Start of Block

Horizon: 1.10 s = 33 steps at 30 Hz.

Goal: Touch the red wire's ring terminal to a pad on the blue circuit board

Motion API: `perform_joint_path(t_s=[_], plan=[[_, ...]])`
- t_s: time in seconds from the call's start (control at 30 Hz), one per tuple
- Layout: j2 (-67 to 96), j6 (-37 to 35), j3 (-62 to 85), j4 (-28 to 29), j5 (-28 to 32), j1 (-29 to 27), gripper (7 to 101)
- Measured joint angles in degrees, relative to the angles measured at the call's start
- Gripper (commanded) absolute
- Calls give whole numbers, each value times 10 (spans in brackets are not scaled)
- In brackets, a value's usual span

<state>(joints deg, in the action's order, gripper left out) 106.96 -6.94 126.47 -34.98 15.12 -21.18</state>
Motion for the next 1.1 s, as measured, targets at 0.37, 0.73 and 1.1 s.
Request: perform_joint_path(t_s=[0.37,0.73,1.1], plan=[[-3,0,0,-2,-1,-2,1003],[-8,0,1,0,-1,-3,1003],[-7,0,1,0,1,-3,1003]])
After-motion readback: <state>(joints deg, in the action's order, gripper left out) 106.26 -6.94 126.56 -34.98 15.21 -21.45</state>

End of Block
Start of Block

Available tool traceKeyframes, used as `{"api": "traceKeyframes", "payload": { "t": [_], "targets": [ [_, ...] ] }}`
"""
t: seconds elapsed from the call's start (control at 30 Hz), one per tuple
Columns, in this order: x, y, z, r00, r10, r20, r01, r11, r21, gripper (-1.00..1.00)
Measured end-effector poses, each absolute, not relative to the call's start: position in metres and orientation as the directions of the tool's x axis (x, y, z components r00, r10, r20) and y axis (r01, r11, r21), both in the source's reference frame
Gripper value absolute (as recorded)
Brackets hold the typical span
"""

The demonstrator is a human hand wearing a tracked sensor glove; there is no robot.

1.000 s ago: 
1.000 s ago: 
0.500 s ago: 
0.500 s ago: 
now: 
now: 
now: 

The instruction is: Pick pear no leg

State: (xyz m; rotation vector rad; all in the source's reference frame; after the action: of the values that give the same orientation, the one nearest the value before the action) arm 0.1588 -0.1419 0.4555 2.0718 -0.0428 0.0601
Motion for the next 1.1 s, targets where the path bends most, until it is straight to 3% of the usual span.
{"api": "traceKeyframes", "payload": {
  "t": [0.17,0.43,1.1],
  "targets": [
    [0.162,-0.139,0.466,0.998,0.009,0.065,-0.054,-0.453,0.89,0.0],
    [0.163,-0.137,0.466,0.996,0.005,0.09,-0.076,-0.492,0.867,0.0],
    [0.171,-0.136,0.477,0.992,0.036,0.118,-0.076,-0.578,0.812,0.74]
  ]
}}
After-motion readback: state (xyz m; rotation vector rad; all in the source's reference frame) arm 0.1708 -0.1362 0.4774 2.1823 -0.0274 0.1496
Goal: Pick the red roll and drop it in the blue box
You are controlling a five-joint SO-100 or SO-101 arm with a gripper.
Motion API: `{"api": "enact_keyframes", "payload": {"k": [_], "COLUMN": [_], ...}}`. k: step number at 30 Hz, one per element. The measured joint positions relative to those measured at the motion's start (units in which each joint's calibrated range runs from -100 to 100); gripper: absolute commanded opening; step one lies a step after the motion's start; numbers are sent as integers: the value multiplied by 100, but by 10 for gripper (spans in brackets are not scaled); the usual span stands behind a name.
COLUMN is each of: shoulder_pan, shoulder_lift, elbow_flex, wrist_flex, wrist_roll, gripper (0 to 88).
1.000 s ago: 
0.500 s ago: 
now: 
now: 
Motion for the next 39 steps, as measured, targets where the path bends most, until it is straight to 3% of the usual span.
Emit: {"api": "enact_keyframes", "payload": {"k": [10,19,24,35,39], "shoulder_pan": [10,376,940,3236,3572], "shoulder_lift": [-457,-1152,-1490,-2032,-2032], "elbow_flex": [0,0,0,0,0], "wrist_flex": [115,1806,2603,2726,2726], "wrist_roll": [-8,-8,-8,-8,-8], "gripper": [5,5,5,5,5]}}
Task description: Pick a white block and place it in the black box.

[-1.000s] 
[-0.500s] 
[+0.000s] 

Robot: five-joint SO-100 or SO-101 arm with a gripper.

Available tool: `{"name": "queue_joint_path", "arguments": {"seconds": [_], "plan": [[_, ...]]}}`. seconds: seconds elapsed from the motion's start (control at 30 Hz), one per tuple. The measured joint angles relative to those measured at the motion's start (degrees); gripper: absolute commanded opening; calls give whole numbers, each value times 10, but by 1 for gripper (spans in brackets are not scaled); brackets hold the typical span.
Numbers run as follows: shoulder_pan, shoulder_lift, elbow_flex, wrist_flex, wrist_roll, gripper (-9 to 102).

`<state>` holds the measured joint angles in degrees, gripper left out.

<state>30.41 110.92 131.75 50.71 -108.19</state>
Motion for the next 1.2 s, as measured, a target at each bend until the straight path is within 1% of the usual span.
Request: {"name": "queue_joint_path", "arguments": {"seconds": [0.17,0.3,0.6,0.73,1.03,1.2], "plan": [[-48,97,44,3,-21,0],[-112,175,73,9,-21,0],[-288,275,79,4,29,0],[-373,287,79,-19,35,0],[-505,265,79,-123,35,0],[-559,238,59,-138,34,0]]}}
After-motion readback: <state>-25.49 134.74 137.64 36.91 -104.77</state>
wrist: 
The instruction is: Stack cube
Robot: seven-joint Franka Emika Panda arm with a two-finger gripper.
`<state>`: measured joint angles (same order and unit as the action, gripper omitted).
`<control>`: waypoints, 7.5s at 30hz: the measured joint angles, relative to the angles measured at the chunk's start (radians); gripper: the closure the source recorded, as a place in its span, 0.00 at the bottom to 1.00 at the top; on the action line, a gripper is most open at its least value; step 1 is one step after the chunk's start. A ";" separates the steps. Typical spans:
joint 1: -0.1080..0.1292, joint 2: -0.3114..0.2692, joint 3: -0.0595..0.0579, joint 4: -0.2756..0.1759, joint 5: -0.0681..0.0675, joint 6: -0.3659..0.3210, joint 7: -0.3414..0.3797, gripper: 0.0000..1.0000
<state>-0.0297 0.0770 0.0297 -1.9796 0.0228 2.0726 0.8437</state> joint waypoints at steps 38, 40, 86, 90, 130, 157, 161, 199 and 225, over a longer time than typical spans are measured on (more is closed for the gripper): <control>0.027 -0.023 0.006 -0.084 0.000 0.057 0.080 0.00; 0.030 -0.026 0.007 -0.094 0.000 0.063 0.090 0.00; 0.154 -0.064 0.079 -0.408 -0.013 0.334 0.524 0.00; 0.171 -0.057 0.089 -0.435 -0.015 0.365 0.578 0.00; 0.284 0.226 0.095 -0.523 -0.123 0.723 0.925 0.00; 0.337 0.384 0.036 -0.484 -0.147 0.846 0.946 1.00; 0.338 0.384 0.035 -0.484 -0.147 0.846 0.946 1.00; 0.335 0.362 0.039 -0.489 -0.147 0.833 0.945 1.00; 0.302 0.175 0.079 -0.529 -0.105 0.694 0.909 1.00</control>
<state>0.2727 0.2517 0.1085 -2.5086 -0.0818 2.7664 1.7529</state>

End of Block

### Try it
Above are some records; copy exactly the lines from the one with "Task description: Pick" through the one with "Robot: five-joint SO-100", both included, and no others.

### Problem solution
Task description: Pick a white block and place it in the black box.

[-1.000s] 
[-0.500s] 
[+0.000s] 

Robot: five-joint SO-100 or SO-101 arm with a gripper.

Nothing else is left to add to this answer.